One of them, Nikita Shamgunov, spent years before Facebook building SQL Server at Microsoft — one of the most ambitious database releases in history, a project that took five straight years. He understands exactly why the query is slow. The database is interpreting every instruction, line by line, like a human reading a recipe aloud while cooking. Nobody compiles it. Nobody turns it into machine code.
He thinks: if we compiled the query to native machine code at runtime, the way a C++ compiler does, we could skip all of that interpretation overhead entirely.
They quit Facebook in early 2011. The Monday after Eric Frenkiel's last day, they walked into an investor's office with zero lines of code. They walked out with a $200,000 check.
That thought became a company called MemSQL. The company eventually became SingleStore. And in 2025, after raising $464 million and hitting a $1.3 billion valuation, it sold a majority stake to private equity — not because it failed, but because the venture capital world had moved on to bigger bets.
This is the story nobody tells about real-time databases.
Most people know MemSQL had two founders. It had three.
Eric Frenkiel — Stanford engineering graduate (Class of 2008, Management Science and Engineering). Worked at Cooliris and Marin Software before landing at Facebook in 2010 in Partner Engineering, helping companies like CNN and Zynga integrate with Facebook's API. The business-facing co-founder. His insight wasn't technical — it was market: Facebook had solved a problem every enterprise would eventually face.
Nikita Shamgunov — Ph.D. in computer science. Spent most of a decade at Microsoft on the SQL Server kernel team before joining Facebook. The technical co-founder. His insight was the opposite of Frenkiel's: he understood databases at the level of memory allocation and compiler design. When he saw Facebook's slow queries, he didn't see a product problem. He saw a computer science problem.
Adam Prout — a third co-founder, also with database engineering roots, who joined the venture to build the system out. Less public-facing, but part of the original founding team from 2011.

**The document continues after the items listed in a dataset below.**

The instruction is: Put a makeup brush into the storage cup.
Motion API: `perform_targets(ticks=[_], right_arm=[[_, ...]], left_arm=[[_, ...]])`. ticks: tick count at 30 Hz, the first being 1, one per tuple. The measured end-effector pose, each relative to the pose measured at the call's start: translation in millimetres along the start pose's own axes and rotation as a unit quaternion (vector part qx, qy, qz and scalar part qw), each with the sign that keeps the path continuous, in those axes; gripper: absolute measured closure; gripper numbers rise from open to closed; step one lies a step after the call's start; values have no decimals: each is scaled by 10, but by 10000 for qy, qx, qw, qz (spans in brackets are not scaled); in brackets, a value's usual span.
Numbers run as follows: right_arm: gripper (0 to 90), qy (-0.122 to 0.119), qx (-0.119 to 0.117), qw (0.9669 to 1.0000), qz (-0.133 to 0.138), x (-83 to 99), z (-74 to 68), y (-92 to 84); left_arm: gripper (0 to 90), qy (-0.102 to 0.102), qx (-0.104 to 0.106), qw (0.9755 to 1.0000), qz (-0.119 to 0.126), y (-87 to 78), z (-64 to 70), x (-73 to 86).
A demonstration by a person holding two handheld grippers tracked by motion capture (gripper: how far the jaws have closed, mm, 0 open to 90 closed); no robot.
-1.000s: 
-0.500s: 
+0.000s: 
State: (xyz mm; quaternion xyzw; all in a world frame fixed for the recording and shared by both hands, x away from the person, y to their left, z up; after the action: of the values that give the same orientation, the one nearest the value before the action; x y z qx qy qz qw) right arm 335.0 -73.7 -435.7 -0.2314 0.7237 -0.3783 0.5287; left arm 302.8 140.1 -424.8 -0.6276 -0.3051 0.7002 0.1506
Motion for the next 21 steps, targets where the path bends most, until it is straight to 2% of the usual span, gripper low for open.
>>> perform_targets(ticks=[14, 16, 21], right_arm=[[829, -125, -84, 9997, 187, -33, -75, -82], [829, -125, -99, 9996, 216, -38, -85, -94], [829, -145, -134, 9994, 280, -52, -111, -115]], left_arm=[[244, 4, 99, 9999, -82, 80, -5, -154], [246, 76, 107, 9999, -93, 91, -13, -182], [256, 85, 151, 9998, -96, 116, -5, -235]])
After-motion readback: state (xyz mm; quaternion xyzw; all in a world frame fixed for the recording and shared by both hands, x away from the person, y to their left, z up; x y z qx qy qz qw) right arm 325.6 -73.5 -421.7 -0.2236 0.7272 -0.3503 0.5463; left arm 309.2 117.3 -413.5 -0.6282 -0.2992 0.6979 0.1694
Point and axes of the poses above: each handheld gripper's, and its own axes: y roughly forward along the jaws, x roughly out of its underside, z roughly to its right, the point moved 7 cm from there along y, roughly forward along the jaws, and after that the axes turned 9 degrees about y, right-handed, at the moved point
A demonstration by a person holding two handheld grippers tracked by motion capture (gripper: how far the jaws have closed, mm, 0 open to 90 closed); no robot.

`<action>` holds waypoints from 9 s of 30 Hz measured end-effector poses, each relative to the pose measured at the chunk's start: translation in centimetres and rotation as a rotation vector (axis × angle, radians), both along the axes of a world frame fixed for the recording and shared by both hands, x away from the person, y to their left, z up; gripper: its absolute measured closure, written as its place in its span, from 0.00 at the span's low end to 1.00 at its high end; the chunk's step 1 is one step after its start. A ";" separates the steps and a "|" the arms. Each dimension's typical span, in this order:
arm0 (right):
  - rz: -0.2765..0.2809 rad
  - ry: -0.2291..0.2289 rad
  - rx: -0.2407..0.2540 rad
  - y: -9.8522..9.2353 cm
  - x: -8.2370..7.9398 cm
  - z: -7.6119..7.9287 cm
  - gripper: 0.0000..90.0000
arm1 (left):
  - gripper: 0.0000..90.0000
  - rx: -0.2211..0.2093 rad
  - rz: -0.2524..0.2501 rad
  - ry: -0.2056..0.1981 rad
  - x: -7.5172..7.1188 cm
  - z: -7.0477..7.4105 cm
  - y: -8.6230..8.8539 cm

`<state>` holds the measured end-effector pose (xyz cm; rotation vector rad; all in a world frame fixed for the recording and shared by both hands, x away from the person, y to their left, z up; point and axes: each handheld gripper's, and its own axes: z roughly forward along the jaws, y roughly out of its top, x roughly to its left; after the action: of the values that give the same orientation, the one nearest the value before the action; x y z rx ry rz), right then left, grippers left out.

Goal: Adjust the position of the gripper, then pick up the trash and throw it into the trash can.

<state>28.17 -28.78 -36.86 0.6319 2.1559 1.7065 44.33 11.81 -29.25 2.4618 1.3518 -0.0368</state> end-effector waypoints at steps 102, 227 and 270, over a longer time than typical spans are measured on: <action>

Frenkiel and Shamgunov met at Facebook orientation in 2010. They left together in early 2011 to apply to Y Combinator. The timing forced a painful decision: leaving two months earlier than planned meant walking away from a meaningful chunk of unvested Facebook equity — but YC has fixed start dates, and they didn't want to wait.
Facebook in 2010 had solved its own big data problem through brute engineering: a heavily denormalized, distributed architecture that was wickedly fast but utterly unintuitive. To access data, you had to understand a system designed specifically for Facebook's scale. There was no standard SQL interface. Developers had to learn exotic patterns.
The analytical problem was different. Certain analytical workloads at Facebook took more than 24 hours to complete on a single query. Facebook threw more hardware at it. In-memory storage — huge amounts of DRAM — was one key to their approach.
Frenkiel and Shamgunov saw the pattern: as data generation accelerated, every enterprise would eventually face Facebook's problem. But enterprises couldn't rebuild their systems from scratch. They needed something that ran familiar SQL — and ran it fast.
The core MemSQL insight was not just "put data in memory." It was: compile the query, don't interpret it.
Every traditional database interprets SQL at runtime through what's called the "volcano model" — a tree of operators, each requesting rows from the one below it, one at a time, with function call overhead at every step. It's flexible. It's also slow.
Shamgunov's insight, rooted in his SQL Server work, was to treat a SQL query the way a compiler treats source code. Take the query, translate it to an imperative execution plan (MemSQL called this MPL — MemSQL Plan Language), then compile it down to native x86_64 machine code using LLVM. The first time a query shape runs, there's compilation overhead. Every subsequent execution of that query shape runs as pre-compiled machine code — no interpretation, no operator overhead, no function call chains.
The early MemSQL system used GCC (not LLVM initially) — compiling SQL to C++ at runtime, storing the compiled plan as a shared object. Compilation overhead: 0.5 to 10 seconds per query per thread. A significant cost. But for long-running analytical queries — the kind that used to take 24 hours — irrelevant.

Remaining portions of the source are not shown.